This week, OpenAI released its long-awaited open weight model called gpt-oss. Part of the appeal of gpt-oss is that you can run it locally on your own hardware, including Macs with Apple silicon. Here’s how to get started and what to expect.
Models and Macs
First, gpt-oss comes in two flavors: gpt-oss-20b and gpt-oss-120b. The former is described as a medium open weight model, while the latter is considered a heavy open weight model.
The medium model is what Apple silicon Macs with enough resources can expect to run locally. The difference? Expect the smaller model to hallucinate more compared to the much larger model due to the data set size difference. That’s the tradeoff for an otherwise faster model that’s actually capable of running on high end Macs.
Still, the smaller model is a neat tool that’s freely available if you have a Mac with enough resources and a curiosity about running large language models locally.
You should also be aware of differences with running a local model compared to, say, ChatGPT. By default, the open weight local model lacks a lot of the modern chatbot features that make ChatGPT useful. For example, responses do not contain consideration for web results that can often limit hallucinations.
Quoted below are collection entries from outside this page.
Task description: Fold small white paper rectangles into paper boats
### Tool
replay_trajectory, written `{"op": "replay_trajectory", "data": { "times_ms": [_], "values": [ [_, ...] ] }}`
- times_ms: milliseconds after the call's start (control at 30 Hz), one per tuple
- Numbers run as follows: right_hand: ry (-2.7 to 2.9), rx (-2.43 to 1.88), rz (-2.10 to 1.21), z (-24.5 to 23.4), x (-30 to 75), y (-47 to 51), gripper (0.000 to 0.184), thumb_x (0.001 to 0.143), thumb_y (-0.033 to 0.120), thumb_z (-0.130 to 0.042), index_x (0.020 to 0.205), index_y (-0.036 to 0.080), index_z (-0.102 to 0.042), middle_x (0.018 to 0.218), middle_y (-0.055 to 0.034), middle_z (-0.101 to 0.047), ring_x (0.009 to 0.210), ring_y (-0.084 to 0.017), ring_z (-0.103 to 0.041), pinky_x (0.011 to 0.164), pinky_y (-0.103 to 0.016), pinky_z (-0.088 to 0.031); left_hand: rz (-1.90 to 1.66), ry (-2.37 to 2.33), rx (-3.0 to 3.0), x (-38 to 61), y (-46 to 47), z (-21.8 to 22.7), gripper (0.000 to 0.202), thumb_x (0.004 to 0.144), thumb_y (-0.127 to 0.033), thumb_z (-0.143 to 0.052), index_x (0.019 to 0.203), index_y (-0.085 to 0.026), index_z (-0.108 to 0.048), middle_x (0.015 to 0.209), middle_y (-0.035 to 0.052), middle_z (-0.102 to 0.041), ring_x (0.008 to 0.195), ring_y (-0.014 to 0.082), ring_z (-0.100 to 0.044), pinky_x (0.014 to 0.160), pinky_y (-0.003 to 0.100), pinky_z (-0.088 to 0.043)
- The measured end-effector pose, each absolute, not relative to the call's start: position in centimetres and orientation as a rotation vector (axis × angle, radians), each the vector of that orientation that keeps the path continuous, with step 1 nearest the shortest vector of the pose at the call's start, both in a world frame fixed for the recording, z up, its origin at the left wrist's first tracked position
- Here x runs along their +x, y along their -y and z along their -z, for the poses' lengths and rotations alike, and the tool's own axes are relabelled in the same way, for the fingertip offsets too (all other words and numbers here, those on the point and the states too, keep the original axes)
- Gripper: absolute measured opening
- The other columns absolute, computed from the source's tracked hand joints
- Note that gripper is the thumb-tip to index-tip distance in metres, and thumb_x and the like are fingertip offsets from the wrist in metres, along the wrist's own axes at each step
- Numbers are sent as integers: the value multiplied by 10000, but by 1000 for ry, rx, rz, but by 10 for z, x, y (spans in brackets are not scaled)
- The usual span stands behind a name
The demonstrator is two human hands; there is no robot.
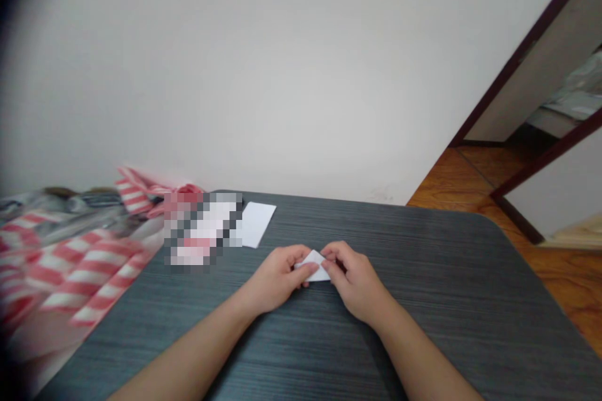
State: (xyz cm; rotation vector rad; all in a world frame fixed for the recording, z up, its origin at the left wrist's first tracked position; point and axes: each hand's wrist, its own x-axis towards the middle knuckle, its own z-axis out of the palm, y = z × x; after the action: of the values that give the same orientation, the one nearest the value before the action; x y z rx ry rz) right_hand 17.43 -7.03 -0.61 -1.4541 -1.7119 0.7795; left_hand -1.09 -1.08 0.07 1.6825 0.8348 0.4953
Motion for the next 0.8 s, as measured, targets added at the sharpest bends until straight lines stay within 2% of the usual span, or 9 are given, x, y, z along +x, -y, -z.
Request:
{"op": "replay_trajectory", "data": {
  "times_ms": [100, 200, 300, 367, 567, 800],
  "values": [
    [1643, -1439, -868, 10, 175, 70, 166, 910, 247, -529, 1062, 190, -564, 733, 9, -597, 612, -134, -553, 586, -243, -420, -493, -837, 1642, -11, 11, -2, 194, 881, -309, -539, 833, -150, -641, 653, -12, -603, 598, 116, -532, 575, 209, -384],
    [1668, -1480, -866, 8, 177, 70, 106, 889, 276, -567, 916, 186, -616, 681, 16, -577, 596, -130, -521, 560, -236, -393, -490, -841, 1644, -11, 11, -2, 204, 886, -315, -535, 819, -150, -636, 652, -12, -606, 596, 115, -532, 575, 210, -382],
    [1707, -1524, -849, 3, 177, 69, 167, 885, 271, -563, 755, 182, -618, 605, 27, -552, 552, -120, -489, 534, -233, -360, -495, -832, 1673, -12, 11, -2, 221, 887, -318, -532, 780, -150, -627, 651, -12, -605, 599, 114, -528, 569, 208, -371],
    [1704, -1543, -852, 1, 176, 69, 203, 894, 265, -545, 720, 182, -610, 562, 36, -544, 524, -116, -488, 527, -230, -358, -504, -824, 1680, -12, 11, -2, 225, 885, -319, -535, 766, -150, -622, 648, -13, -601, 597, 112, -522, 567, 207, -368],
    [1642, -1555, -880, 2, 176, 70, 226, 911, 282, -525, 721, 185, -603, 532, 35, -561, 496, -118, -514, 523, -224, -382, -490, -842, 1685, -11, 10, -1, 263, 894, -359, -530, 794, -149, -653, 644, -3, -621, 600, 126, -543, 569, 212, -381],
    [1630, -1514, -930, 5, 175, 69, 193, 899, 271, -536, 738, 181, -591, 575, 38, -546, 519, -112, -502, 520, -217, -376, -460, -805, 1712, -13, 11, -2, 342, 929, -384, -475, 818, -142, -690, 738, 31, -699, 617, 130, -570, 569, 214, -382]
  ]
}}
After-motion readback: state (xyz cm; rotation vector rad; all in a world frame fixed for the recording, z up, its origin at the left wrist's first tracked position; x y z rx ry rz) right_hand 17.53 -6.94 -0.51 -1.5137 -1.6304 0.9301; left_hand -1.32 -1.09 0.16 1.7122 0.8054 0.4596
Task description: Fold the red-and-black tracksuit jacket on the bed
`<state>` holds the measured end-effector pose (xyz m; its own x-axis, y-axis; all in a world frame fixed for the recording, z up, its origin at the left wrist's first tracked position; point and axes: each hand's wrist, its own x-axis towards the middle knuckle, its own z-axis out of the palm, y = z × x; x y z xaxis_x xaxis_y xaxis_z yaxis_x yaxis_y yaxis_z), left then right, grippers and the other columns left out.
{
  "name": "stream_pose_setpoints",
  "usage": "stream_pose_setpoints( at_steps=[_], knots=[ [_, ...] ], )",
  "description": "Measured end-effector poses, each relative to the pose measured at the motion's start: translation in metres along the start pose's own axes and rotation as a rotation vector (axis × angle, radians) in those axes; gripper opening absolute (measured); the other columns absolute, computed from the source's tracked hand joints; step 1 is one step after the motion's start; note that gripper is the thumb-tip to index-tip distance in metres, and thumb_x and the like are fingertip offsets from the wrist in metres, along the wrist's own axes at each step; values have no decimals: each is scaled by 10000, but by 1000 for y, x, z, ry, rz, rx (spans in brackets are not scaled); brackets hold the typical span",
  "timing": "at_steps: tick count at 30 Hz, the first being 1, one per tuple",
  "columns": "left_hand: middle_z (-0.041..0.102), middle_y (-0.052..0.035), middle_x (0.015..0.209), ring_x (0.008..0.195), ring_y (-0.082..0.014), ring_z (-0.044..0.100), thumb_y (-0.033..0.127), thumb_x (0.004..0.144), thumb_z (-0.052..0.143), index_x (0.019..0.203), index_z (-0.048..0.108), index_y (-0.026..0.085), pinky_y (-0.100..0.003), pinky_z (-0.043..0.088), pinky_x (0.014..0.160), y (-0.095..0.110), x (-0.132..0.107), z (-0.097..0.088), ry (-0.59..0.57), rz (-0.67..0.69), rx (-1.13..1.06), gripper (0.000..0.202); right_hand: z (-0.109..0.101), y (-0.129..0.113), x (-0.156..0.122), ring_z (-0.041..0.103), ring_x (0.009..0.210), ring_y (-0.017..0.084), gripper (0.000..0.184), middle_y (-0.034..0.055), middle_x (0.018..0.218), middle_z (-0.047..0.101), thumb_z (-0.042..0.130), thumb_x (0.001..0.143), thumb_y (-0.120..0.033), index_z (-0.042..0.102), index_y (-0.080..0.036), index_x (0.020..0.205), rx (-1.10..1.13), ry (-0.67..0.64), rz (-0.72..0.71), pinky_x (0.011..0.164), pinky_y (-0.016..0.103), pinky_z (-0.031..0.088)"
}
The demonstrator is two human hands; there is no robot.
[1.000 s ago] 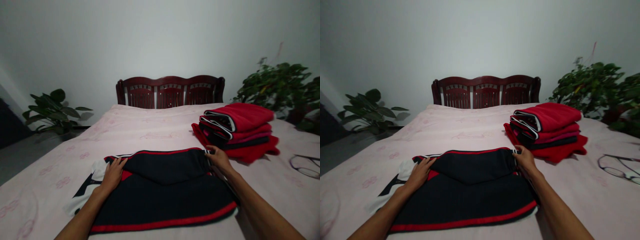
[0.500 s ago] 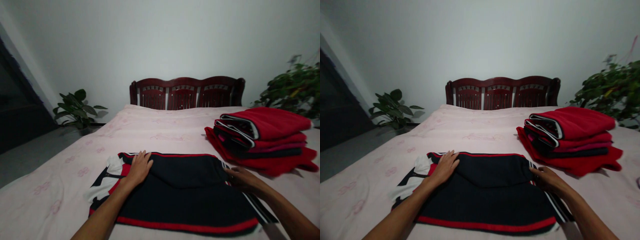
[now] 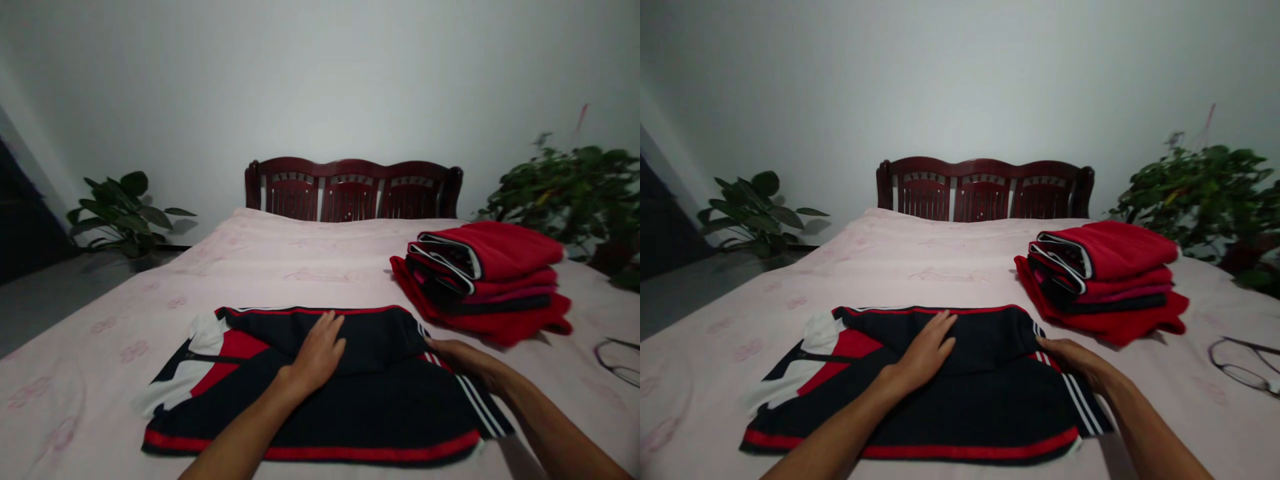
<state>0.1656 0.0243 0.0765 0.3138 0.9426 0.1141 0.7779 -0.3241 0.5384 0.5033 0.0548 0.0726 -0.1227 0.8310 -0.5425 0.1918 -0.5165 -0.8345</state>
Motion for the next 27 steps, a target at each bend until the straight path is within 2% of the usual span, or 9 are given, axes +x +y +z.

OpenAI recommends at least 16GB RAM to run gpt-oss-20b, but Macs with more RAM will obviously perform better. Based on early user feedback, 16GB RAM is really the floor for what’s needed to just experiment. (AI is a big reason that Apple stopped selling Macs with 8GB RAM not that long ago — with one value exception.)
Setup and use
Preamble aside, actually getting started is super simple.
First, install Ollama on your Mac. This is basically the window for interfacing with gpt-oss-20b. You can find the app at ollama.com/download, or download the Mac version from this download link.